Neuroblastoma, bambina salva dopo 36 mesi di terapia. Capasso: “Risultato straordinario”
Una bambina con neuroblastoma metastatico ad alto rischio e mutazioni nel gene BARD1 è stata trattata con farmaco progettato per colpire quelle stesse mutazioni. Dopo 32 mesi dalla fine della terapia, la paziente non presenta segni clinici di malattia. Si tratta di uno studio del St. Jude Children’s Hospital, negli Stati Uniti, descritto in un articolo pubblicato ad agosto sulla rivista scientifica “The New England Journal of Medicine”. “Un risultato incoraggiante e straordinario”, commenta il ricercatore Mario Capasso, professore di genetica medica all’Università “Federico II” di Napoli e coordinatore scientifico al CEINGE di Napoli, centro di ricerca da anni impegnato a studiare le basi genetiche della malattia anche per via di progetti come quelli sostenuti dalla Fondazione Italiana per la Lotta al Neuroblastoma. “La paziente, resistente ai trattamenti convenzionali, è stata trattata con un nuovo farmaco molecolare chiamato talazoparib, progettato per colpire queste mutazioni”, specifica il professore Capasso.
“La bambina – prosegue – ha mostrato una risposta completa alla terapia, con la totale eliminazione delle cellule tumorali dal midollo osseo. Ancora più incoraggiante: la paziente è rimasta libera da malattia per 32 mesi dopo la fine del trattamento”. “Certo – aggiunge Capasso – è importante monitorare l’evoluzione del suo stato di salute nei prossimi mesi. Ma 32 mesi liberi da malattia sono un risultato straordinario per una paziente con neuroblastoma ad alto rischio con malattia resistente alle terapie standard. Tipicamente, infatti, per questa categoria di pazienti l’aspettativa di vita è di soli pochi mesi”. “Attualmente è in corso uno studio clinico per valutare ulteriormente questo approccio terapeutico”, aggiunge poi il ricercatore in riferimento a un secondo, analogo studio su diversi casi di pazienti pediatrici con diagnosi di tumore solido condotto sempre all’ospedale pediatrico St. Jude. Intanto, il caso americano offre lo spunto parlare più in generale del ruolo della ricerca genetica e dell’apporto del CEINGE che con uno specifico gruppo di lavoro si occupa di questo filone: “Da anni, il CEINGE si dedica allo studio delle basi genetiche del neuroblastoma per comprendere i meccanismi alla base della malattia e sviluppare nuove terapie”, dice Capasso a proposito del lavoro del team di ricerca da lui coordinato insieme ad Achille Iolascon, professore di genetica medica all’Università “Federico II”.

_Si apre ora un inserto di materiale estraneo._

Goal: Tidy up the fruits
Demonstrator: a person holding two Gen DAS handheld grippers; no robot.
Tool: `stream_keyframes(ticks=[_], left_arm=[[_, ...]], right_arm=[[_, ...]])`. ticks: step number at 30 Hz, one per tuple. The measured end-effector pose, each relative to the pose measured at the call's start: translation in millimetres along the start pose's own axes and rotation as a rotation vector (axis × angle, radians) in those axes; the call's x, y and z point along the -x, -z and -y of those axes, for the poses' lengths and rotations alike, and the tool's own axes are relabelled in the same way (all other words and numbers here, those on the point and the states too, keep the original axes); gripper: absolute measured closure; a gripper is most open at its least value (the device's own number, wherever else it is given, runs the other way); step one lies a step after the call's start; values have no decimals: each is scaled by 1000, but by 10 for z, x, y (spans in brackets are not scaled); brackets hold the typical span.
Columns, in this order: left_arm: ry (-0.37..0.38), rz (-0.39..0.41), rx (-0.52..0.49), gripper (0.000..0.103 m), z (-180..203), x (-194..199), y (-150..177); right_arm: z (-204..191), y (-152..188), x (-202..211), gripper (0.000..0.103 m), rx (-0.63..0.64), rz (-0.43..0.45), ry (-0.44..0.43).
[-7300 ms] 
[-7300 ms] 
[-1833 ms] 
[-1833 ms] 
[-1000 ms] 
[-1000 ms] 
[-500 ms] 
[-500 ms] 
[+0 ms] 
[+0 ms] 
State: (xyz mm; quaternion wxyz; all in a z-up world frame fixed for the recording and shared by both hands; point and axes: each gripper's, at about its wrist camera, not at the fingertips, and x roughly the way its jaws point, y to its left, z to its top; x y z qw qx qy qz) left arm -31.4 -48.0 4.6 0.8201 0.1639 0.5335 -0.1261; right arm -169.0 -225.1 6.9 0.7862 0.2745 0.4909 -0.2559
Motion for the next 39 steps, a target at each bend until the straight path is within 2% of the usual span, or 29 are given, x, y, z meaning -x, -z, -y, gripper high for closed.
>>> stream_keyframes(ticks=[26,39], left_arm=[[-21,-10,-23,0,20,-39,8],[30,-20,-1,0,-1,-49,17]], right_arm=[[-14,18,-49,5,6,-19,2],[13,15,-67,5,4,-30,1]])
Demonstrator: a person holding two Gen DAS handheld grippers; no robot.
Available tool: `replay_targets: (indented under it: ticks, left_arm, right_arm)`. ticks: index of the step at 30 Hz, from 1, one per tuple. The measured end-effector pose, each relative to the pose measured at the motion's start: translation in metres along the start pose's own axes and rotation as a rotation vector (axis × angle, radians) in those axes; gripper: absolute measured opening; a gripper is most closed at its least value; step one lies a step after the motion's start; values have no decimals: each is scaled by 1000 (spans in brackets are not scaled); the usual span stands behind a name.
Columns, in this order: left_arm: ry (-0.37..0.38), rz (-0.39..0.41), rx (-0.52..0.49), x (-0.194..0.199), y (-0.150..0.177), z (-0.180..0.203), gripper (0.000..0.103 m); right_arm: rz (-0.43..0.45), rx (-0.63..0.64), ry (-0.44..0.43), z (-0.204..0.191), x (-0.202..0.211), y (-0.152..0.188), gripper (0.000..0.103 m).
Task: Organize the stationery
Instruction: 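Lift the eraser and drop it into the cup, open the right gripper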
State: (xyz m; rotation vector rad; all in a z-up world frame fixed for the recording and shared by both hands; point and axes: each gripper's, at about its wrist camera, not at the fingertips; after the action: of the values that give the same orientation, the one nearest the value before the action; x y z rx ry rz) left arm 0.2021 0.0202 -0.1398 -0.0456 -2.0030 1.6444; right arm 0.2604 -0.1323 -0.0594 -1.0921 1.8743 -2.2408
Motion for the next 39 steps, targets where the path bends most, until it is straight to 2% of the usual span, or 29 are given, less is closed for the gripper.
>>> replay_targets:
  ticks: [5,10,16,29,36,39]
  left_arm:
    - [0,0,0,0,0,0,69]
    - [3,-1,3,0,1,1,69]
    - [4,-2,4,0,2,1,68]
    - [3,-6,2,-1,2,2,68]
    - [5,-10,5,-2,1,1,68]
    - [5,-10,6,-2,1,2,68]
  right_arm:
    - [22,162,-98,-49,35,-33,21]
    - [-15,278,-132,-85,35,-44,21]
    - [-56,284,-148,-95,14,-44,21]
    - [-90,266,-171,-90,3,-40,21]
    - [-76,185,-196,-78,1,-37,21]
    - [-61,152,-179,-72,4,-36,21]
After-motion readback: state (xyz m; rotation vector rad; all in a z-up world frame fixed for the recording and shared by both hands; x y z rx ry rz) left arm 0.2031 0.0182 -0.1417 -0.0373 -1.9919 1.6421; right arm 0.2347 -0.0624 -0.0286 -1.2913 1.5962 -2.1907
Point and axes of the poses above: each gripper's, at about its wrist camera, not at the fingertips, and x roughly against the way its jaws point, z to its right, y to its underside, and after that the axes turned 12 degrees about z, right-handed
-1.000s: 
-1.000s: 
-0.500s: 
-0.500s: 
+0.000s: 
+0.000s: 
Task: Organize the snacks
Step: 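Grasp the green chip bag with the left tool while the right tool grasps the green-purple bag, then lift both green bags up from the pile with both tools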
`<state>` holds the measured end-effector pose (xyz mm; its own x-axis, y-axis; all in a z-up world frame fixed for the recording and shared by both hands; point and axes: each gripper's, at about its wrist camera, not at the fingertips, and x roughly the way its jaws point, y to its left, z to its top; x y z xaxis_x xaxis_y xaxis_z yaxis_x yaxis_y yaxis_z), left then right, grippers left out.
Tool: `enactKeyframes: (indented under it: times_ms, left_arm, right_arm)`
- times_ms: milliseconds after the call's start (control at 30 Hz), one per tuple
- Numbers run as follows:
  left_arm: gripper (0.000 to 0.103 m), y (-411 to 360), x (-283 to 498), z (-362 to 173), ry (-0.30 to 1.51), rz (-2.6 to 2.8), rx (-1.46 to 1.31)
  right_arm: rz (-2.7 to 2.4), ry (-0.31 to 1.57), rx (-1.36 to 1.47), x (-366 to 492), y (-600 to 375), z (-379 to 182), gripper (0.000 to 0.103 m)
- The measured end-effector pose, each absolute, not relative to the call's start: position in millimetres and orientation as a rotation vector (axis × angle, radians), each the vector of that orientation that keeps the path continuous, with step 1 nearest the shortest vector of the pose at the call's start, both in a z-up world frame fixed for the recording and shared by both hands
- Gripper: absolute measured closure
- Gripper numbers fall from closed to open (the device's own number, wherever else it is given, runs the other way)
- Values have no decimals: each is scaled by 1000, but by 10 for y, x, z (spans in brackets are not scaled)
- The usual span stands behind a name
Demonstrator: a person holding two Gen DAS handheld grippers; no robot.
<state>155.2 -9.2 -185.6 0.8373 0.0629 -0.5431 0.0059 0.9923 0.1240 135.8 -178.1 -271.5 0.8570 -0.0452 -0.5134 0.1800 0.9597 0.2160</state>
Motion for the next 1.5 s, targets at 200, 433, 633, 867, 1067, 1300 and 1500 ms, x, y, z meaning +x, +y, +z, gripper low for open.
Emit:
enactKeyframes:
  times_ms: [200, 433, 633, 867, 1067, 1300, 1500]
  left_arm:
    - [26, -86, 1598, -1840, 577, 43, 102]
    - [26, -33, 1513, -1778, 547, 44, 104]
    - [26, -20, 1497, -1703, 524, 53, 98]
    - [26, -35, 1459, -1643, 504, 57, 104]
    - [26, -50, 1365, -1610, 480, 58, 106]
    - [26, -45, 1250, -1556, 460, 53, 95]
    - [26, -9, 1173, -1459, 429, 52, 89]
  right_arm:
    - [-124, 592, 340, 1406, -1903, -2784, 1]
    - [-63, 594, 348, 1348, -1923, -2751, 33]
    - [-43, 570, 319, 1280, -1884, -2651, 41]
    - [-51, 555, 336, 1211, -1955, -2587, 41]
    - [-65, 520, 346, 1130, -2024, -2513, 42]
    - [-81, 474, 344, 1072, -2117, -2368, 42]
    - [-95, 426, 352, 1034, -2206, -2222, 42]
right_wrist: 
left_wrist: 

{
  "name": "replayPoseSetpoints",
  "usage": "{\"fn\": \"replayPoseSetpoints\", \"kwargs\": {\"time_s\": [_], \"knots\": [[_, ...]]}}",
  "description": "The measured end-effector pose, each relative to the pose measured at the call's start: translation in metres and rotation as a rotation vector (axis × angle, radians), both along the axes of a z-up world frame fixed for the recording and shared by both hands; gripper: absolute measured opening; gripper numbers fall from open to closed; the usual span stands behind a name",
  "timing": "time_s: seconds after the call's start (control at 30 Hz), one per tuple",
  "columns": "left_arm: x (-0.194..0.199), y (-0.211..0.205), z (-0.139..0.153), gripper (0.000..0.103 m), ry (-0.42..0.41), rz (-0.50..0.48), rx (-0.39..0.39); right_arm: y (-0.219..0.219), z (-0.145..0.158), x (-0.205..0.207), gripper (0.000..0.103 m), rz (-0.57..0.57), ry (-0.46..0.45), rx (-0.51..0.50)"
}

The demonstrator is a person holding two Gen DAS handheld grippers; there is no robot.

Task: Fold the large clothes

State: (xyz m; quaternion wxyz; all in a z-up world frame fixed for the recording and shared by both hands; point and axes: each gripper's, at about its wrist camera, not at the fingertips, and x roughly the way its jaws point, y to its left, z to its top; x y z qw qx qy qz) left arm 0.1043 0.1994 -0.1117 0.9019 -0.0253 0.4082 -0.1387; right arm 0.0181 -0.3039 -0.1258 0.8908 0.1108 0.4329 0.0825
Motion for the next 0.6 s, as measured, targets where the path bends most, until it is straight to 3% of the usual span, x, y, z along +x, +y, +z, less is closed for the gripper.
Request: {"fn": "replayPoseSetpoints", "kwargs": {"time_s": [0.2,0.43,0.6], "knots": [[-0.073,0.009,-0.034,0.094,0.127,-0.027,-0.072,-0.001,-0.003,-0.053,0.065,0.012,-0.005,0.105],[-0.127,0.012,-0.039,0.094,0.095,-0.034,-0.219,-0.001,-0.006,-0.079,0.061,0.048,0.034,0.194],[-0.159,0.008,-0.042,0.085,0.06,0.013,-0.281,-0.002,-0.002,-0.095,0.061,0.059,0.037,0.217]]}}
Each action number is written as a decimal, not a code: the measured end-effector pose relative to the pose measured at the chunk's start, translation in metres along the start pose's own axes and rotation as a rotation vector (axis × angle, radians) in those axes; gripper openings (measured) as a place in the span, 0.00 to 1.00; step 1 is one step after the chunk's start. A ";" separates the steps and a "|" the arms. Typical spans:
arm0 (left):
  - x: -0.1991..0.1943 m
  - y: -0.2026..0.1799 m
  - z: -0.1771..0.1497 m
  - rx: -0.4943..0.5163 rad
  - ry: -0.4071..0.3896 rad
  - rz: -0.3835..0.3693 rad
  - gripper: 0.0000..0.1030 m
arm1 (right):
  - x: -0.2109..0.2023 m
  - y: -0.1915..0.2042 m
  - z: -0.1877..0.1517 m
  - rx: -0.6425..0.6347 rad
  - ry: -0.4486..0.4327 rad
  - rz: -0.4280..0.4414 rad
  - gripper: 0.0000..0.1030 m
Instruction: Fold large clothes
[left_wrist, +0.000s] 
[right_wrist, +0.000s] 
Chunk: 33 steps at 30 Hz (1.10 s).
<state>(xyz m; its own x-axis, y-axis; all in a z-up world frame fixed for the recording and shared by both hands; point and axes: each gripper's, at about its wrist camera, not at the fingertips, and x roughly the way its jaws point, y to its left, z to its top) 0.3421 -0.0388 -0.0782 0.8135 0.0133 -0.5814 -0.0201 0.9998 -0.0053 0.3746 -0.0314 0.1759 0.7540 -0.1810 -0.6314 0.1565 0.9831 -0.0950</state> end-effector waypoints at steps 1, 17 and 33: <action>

“Uno dei risultati più significativi del team di Napoli – continua – è stata la scoperta di mutazioni in un gene chiamato BARD1. Queste varianti, come dimostrato dagli studi del nostro gruppo, possono alterare il normale funzionamento delle cellule e sono potenziali bersagli per nuovi trattamenti terapeutici”. “Da tutto ciò – conclude Capasso – si comprende come i fondi destinati alla ricerca genetica possano avere un impatto diretto sulla pratica clinica. Inoltre, emerge il fondamentale ruolo di organizzazioni come la Fondazione Italiana per la Lotta al Neuroblastoma a sostegno di questo tipo di ricerca”. Lo studio delle mutazioni nei geni per l’individuazione di “bersagli” da colpire per finalità terapeutiche rientra nelle aree di ricerca sostenute in via prioritaria dalla Fondazione Italiana per la Lotta al Neuroblastoma, ramo scientifico dell’Associazione Italiana per la Lotta al Neuroblastoma, organizzazione non-profit che con diverse iniziative di raccolta fondi promuove i progetti selezionati e finanziati dalla fondazione.
“Continueremo a supportare con determinazione rami di indagine come questi. Ogni passo in avanti come quello osservato in America e il lavoro instancabile di ricercatori come quello dei professori Capasso e Iolascon ci fanno guardare al futuro con fiducia”, commenta Sara Costa, segretaria generale della Fondazione Italiana per la Lotta al Neuroblastoma e presidente dell’Associazione Italiana per la Lotta al Neuroblastoma.